Required work: Extract every line of the material that holds the string "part".

** Material supplied follows **

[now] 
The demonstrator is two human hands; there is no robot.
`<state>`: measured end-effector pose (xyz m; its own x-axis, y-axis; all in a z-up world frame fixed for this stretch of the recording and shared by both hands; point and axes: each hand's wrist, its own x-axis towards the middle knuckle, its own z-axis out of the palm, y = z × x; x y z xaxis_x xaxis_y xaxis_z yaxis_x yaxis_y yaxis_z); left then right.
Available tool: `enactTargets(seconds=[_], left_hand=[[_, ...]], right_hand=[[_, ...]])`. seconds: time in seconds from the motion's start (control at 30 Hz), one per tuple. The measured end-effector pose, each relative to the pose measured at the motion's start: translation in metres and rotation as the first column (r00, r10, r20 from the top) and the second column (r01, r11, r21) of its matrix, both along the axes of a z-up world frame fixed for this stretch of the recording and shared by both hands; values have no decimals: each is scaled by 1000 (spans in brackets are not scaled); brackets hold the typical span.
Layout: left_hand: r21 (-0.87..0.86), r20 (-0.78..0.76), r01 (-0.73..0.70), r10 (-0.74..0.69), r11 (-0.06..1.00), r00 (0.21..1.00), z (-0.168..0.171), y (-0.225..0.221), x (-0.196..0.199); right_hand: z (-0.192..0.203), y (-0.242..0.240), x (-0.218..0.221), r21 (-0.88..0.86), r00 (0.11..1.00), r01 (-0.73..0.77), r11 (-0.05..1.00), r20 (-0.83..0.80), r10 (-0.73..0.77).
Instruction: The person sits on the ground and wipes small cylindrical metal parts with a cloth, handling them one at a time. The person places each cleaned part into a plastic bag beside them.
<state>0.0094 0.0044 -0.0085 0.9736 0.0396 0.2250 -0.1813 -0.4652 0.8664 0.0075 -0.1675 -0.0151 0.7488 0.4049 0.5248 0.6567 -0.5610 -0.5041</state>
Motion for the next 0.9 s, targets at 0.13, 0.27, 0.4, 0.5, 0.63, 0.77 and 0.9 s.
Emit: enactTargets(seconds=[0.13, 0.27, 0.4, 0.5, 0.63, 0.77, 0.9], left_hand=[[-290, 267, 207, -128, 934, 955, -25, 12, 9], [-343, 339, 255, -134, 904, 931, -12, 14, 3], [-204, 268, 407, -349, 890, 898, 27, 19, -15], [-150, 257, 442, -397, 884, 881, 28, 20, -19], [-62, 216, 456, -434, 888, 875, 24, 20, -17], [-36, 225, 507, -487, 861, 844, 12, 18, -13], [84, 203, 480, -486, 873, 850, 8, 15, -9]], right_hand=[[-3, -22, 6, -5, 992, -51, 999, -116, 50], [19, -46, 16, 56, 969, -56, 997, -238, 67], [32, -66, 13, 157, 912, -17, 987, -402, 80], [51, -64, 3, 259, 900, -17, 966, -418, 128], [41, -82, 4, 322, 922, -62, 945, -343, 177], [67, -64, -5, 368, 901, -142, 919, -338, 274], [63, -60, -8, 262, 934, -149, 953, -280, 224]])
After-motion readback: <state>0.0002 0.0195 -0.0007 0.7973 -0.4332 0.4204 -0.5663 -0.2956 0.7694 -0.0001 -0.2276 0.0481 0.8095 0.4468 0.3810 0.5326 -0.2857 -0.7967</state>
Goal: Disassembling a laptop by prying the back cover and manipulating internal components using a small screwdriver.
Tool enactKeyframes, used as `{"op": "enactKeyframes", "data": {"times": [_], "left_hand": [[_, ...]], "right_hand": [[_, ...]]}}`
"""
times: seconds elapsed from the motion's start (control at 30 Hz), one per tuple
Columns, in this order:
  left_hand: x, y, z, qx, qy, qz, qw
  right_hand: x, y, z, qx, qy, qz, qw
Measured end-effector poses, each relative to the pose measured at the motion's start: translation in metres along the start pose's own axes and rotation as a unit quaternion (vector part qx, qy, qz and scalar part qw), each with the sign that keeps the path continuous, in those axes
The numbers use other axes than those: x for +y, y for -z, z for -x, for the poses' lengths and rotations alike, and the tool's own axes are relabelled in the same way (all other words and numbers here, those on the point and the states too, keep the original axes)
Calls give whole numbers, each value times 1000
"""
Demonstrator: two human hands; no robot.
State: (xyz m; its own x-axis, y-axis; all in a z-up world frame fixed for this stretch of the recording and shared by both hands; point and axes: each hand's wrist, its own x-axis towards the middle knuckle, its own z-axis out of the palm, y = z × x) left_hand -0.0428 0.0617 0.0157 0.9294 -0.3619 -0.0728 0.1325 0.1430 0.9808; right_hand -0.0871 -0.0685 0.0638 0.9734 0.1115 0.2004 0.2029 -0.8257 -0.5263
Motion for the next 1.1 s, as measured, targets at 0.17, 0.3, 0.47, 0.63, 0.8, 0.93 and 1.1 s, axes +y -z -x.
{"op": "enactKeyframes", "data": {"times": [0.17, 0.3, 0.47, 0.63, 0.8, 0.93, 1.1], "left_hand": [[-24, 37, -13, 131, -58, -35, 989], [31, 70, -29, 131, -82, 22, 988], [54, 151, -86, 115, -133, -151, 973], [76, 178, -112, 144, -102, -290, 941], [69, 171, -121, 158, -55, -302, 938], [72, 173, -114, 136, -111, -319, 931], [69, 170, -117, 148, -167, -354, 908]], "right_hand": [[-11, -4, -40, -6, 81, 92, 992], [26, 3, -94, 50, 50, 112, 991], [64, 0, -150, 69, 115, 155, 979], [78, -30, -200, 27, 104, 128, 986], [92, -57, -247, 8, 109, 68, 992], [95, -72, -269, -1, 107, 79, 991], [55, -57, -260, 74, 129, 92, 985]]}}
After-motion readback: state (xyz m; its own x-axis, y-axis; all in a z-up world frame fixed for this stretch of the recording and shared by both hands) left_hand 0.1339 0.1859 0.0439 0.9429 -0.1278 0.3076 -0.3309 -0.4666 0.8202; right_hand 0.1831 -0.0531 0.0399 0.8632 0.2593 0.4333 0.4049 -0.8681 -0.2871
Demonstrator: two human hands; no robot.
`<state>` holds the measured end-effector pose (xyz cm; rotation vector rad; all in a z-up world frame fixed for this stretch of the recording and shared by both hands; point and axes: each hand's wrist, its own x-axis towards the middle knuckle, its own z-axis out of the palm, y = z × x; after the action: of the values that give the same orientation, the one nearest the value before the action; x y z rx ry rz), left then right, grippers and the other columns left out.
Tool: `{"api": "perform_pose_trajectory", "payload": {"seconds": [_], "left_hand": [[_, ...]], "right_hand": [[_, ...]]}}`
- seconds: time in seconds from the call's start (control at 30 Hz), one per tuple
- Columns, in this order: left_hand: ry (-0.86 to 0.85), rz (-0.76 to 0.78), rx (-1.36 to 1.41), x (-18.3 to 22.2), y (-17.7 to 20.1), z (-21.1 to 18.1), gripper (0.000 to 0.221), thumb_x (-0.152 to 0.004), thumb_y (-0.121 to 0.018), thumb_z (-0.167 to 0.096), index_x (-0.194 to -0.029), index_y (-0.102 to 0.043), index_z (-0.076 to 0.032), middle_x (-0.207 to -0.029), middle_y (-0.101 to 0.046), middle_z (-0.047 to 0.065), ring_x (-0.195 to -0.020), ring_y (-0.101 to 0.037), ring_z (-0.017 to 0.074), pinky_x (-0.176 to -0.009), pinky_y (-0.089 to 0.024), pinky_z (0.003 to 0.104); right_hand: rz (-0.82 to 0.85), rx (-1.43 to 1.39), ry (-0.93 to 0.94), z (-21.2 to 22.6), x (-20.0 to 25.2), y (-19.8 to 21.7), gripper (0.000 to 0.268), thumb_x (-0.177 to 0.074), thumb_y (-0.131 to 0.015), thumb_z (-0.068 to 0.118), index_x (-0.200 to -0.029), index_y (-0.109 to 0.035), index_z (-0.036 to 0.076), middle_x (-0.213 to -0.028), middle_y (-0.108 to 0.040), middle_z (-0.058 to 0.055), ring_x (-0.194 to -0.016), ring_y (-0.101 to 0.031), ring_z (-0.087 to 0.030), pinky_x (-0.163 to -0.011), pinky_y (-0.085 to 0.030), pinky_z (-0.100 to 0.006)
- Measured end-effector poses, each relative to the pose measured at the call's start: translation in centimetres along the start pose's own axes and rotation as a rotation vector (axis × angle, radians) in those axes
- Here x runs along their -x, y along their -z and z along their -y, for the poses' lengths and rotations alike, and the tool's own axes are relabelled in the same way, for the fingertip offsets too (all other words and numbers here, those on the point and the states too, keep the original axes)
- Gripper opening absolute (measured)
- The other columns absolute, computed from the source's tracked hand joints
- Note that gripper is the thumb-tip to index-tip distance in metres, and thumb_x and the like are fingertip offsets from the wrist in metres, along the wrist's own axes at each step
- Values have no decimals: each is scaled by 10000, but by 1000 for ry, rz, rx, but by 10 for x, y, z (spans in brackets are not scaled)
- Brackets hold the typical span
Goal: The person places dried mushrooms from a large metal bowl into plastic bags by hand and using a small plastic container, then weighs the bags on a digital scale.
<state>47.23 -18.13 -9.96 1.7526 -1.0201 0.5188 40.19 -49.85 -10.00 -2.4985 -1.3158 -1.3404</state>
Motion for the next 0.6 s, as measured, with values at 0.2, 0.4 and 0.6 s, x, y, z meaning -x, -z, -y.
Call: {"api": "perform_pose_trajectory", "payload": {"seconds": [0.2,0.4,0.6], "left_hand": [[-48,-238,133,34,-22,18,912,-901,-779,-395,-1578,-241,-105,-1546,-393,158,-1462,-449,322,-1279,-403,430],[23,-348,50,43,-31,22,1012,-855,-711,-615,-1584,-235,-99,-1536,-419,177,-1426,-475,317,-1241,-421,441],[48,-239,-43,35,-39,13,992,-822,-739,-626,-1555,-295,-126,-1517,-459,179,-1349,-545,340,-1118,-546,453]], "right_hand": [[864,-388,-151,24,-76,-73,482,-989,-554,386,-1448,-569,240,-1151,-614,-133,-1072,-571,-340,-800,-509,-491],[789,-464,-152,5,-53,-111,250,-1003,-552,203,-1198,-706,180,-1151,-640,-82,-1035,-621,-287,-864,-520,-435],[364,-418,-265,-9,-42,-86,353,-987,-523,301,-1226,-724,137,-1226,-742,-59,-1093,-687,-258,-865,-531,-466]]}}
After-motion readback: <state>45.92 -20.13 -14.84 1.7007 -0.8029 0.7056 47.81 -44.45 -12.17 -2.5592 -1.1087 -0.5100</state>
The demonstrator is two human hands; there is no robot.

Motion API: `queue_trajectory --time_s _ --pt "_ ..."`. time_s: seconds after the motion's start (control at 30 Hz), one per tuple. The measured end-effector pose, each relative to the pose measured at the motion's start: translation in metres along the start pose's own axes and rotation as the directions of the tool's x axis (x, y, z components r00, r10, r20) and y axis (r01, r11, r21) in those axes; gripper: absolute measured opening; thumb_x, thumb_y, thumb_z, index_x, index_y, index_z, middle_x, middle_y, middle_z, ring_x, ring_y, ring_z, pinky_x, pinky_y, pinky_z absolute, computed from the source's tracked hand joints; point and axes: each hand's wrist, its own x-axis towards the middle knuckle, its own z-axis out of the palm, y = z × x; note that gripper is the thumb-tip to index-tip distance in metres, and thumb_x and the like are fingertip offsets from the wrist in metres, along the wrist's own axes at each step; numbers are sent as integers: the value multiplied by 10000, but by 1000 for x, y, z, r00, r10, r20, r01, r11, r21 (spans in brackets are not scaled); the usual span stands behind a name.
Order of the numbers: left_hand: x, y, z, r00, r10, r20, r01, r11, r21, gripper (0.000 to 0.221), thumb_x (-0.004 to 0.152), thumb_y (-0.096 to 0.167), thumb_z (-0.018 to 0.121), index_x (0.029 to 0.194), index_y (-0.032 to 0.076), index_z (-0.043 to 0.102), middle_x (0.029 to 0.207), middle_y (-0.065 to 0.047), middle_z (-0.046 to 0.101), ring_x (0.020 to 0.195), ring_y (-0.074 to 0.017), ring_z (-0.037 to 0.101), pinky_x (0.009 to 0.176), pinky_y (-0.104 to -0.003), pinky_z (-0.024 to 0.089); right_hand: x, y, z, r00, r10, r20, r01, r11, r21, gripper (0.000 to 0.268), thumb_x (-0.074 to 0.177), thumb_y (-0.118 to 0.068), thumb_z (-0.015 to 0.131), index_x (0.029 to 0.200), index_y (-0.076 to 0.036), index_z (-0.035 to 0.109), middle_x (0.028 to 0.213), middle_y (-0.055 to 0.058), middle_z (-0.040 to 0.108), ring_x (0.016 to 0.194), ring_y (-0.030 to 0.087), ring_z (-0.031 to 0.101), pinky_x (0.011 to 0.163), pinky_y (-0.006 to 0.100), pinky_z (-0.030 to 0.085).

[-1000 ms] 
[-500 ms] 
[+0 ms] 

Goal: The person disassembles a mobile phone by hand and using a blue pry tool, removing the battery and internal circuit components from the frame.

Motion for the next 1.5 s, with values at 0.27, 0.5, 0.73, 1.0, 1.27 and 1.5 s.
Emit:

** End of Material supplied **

Task result:
Instruction: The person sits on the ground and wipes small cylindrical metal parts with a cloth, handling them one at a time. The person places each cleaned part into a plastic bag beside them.
Measured end-effector poses, each relative to the pose measured at the motion's start: translation in metres along the start pose's own axes and rotation as a unit quaternion (vector part qx, qy, qz and scalar part qw), each with the sign that keeps the path continuous, in those axes

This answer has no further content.